I am not afraid to admit that on Sunday afternoon, I almost cried. In fact, I had to stop myself doing so.
Before I explain why, it is worth saying that during the summer I was lucky enough to attend El Clasico at the Camp Nou. We entered the stadium, and given the blazing heat and my plasticy Barcelona shirt, water was a necessary purchase. As we queued behind those purchasing their sausages in bread, something happened. I heard a noise unlike any other I’d ever heard. The Real Madrid side had clearly just come onto the pitch for their pre-match warm-up, and the boos were incredible. As we walked out onto the stand, we were greeted by the site of the Barcelona team exiting the tunnel, Messi, Xavi, Iniesta et al,. That noise, the flags, the sight of a full Camp Nou – that will live with me forever.
Sunday, therefore…why did I nearly cry? Obviously there was the result, and the fact that we managed to deservedly beat a Premier League side. From my perch in the Kop, all seats (apart from a handful in the West Stand) seemed covered by fans. Then there was the reaction when we scored, both times. The atmosphere, in all honesty, wasn’t as good as the Chelsea game, but combined, all of those aspects meant that I was affected emotionally. As someone who feels we are currently at the lowest point in our recent history, despite the league standing when compared to the League One days, the Spurs game brought about a feeling inside. The same sort of feeling I got at the Camp Nou, a purely emotional response. How can I describe the feeling? The thought that possibly, we were on the first step to having our Leeds back.
It’s a bit of an overreaction, but Sunday felt like it could be the beginning of a slow climb, if we build up a head of steam on the back of this fuse-lighting moment. Yes, given that I’ve said that, we’ll probably get destroyed by Cardiff at the weekend.

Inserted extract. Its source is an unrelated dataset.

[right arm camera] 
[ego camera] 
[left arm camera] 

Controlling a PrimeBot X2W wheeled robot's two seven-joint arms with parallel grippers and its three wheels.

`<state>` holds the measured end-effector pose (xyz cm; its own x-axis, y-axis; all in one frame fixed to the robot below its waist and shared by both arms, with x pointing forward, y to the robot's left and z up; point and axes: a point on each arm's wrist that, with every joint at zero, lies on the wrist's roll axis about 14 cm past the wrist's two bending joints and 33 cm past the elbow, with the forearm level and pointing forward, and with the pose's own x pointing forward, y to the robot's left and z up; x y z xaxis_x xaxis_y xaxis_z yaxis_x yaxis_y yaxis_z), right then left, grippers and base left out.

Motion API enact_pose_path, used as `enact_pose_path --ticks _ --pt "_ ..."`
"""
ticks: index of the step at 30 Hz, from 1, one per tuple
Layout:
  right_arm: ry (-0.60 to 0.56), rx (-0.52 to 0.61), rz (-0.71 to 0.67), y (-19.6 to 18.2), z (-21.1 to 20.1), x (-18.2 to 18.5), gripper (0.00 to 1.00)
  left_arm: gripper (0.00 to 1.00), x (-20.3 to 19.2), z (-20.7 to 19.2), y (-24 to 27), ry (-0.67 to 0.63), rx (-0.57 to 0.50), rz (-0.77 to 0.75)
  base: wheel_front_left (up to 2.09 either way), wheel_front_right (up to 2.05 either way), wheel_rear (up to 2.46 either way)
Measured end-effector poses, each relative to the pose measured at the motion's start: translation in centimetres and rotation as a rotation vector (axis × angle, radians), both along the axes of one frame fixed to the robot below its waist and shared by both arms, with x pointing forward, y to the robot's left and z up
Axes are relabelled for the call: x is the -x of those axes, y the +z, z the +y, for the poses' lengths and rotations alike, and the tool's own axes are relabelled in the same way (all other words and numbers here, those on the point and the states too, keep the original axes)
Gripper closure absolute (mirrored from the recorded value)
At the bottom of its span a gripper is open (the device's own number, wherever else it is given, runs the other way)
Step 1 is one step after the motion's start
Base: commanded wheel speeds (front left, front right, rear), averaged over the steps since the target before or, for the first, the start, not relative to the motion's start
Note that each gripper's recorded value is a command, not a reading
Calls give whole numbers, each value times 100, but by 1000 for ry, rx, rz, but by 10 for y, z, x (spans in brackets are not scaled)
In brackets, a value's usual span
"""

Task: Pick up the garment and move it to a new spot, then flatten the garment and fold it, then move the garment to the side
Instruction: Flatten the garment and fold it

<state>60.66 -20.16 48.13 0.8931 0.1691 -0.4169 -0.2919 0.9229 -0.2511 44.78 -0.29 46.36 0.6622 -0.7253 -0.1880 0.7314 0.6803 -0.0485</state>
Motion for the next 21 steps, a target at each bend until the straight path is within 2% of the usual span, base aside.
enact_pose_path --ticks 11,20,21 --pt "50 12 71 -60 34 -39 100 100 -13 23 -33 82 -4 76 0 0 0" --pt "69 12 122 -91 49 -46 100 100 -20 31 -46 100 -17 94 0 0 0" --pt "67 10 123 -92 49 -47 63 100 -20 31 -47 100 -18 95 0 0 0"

But when David Haigh and Salem Patel looked out on Elland Road, they will possibly have been able to understand truly for the first time what they have bought into, what potential their new purchase has. They’ll have looked at the figures and thought about the raw numbers, but when it is displayed before them, the potential becomes all the more clear. They’ll have been disappointed that they didn’t sell out, but victories like that are the first step to bringing fans back onside. We no longer trust in Leeds United as a city, after 8 years of lies and failure under a tyrannous rule, but after Sunday, 10,000 fans will be thinking a hell of a lot more about Leeds United.

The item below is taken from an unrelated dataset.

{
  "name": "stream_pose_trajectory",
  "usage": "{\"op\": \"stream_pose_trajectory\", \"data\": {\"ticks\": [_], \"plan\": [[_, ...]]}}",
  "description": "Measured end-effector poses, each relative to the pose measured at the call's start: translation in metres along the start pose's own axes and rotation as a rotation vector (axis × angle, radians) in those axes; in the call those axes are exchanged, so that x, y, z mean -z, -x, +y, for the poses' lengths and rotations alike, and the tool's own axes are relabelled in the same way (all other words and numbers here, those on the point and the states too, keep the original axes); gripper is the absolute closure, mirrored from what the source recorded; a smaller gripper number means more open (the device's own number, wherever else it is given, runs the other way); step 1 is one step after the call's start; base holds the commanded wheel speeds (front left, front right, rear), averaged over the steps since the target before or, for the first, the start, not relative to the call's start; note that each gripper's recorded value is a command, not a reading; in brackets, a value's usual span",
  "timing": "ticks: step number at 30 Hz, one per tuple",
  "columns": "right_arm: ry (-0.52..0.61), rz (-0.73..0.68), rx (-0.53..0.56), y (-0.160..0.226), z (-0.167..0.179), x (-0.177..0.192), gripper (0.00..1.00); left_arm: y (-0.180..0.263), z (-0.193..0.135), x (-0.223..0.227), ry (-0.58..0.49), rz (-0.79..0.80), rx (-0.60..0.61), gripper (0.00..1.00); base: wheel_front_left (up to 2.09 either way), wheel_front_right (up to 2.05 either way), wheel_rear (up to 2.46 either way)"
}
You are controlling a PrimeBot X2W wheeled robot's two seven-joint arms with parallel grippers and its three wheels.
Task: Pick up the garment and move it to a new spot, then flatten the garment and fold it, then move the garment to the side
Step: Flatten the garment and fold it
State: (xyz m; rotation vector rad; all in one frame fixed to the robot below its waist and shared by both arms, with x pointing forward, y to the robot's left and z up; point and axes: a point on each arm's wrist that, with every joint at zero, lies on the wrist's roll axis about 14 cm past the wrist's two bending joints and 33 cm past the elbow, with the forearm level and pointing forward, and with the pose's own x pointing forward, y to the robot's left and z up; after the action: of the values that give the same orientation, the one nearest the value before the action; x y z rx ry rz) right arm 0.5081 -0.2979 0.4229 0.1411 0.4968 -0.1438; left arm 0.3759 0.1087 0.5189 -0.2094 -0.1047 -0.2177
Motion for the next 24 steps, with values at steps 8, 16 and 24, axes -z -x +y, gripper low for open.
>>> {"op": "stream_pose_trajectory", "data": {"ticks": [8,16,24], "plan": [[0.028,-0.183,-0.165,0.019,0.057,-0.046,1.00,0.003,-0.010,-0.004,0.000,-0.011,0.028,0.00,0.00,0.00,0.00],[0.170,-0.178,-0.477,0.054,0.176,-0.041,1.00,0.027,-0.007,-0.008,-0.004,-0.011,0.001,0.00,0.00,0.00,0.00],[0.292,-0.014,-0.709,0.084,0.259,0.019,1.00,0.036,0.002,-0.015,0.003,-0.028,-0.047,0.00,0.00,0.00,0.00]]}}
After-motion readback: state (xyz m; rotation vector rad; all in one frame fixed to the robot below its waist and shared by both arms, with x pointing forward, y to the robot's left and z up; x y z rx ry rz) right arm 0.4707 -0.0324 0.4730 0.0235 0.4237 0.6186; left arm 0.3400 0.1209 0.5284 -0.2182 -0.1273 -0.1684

This is why Sunday cannot just be a one-off. It cannot just be seen as a successful event that occurred, and that we just move on casually from it, back into the doldrums of mediocrity. We played better football than we have in what seems like eons. Keep it up on the pitch, and success will surely come. This is what is imperative to filling out Elland Road weekly – a belief that we’re driving towards something. I remember a game against Norwich (at that juncture, who were they?) when we were pushing for automatic promotion from the Championship in the ultimately unsuccessful season of 2010/11, Elland Road seemingly as full as Sunday. It turns out it was more so – 31,601 (2,000 more than Sunday) turning up during snowy conditions for a game against a fellow Championship side, at ticket prices higher than that for the Champions League challengers. A basically full Elland Road (considering the East Stand Upper was closed at this point), the last time Leeds truly felt like Leeds to me. The image that I hold in my head when I think of Leeds.

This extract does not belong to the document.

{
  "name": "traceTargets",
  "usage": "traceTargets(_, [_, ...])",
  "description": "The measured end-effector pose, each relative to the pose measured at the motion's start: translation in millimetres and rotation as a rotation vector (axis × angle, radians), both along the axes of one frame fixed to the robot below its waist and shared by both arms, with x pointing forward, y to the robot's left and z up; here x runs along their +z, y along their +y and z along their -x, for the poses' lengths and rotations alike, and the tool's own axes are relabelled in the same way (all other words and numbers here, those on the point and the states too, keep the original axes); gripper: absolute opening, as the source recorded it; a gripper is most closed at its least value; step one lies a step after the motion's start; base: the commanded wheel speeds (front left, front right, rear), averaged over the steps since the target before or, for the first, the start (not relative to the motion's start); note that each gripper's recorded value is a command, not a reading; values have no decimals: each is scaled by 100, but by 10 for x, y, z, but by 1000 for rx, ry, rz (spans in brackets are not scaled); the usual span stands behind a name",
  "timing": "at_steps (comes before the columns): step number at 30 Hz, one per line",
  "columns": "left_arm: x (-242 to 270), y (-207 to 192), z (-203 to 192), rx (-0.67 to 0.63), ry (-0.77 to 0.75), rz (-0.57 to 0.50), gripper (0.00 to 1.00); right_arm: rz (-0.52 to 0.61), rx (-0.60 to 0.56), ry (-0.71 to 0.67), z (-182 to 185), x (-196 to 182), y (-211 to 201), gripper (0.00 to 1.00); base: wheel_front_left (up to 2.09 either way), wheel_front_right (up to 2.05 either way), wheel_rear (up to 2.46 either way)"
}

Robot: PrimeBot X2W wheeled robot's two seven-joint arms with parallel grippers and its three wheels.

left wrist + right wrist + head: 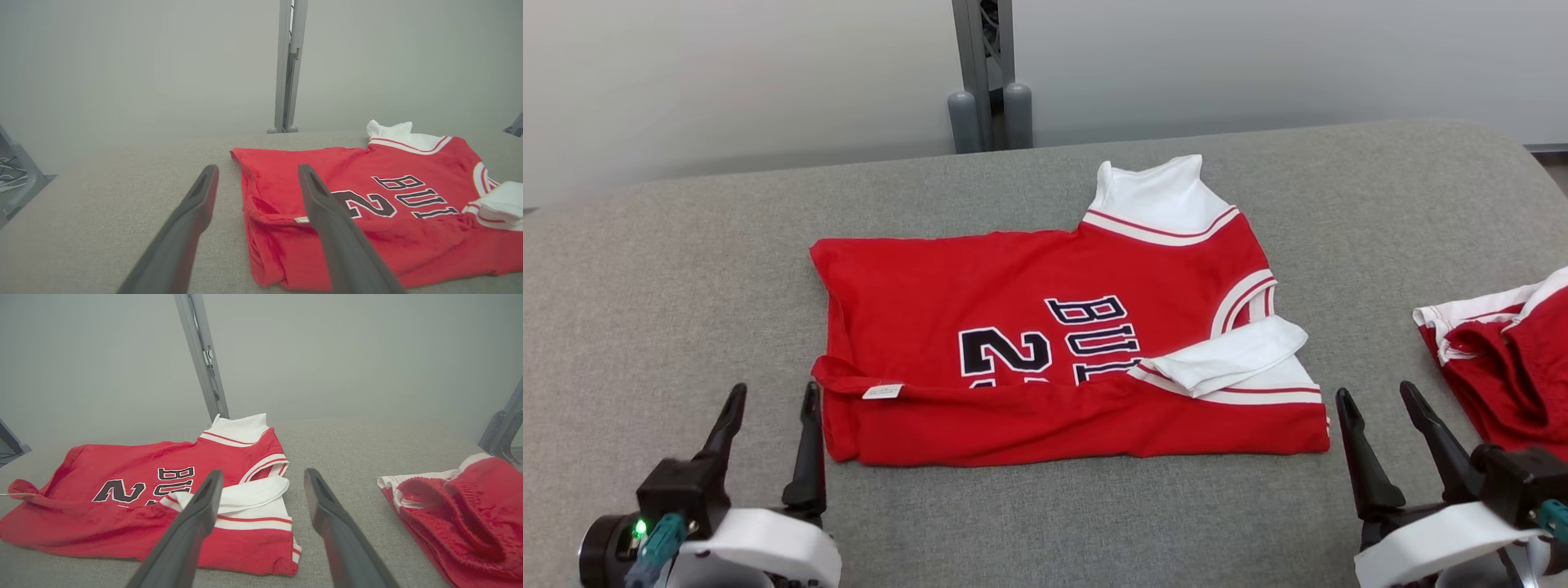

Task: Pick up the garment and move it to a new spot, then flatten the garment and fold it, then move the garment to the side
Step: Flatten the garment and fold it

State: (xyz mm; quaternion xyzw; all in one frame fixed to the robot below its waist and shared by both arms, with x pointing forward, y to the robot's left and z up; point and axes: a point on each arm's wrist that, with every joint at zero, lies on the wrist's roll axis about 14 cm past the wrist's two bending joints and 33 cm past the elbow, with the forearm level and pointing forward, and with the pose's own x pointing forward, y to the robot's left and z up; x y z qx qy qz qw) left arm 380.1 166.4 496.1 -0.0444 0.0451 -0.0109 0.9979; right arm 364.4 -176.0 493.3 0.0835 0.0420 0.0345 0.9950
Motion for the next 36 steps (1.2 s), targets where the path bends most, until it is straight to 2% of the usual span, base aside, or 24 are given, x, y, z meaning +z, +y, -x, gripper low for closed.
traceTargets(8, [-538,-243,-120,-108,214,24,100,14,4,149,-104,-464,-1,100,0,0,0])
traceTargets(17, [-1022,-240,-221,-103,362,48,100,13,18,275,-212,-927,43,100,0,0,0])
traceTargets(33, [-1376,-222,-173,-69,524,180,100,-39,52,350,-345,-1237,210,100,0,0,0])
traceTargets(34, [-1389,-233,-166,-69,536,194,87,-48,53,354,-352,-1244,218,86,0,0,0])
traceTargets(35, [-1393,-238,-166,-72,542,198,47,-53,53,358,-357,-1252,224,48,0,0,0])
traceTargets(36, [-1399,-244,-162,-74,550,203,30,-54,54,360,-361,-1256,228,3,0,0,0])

It is probably a symbol of how bad the last 8 years have been that one of the highlights was a 2-2 draw against Norwich, purely because Elland Road felt real. Some may try to point to it as a one-off. Yet 2 weeks prior, we brought 27,033 in for a game against Coventry City. 26,289 for a game against Barnsley on a Tuesday night. 27,027 for a game against Doncaster Rovers. Success on the pitch breeds success in the stands, and success in the stands breeds more success, because the entire experience is enjoyable. Sarcasm does not descend and even the worst gets encouraged. Think of the contrasting treatment of Paynter and Varney.
So Sunday cannot be a one-off, because without a continuation, there’ll be no long run benefits. I think of the number of fans in the stands because it impacts how I enjoy Elland Road. No one goes “fucking mental” when there’s swathes of rows empty beside you. Sunday was a success. Today plans need to be afoot to sustain the success. We need our Leeds back.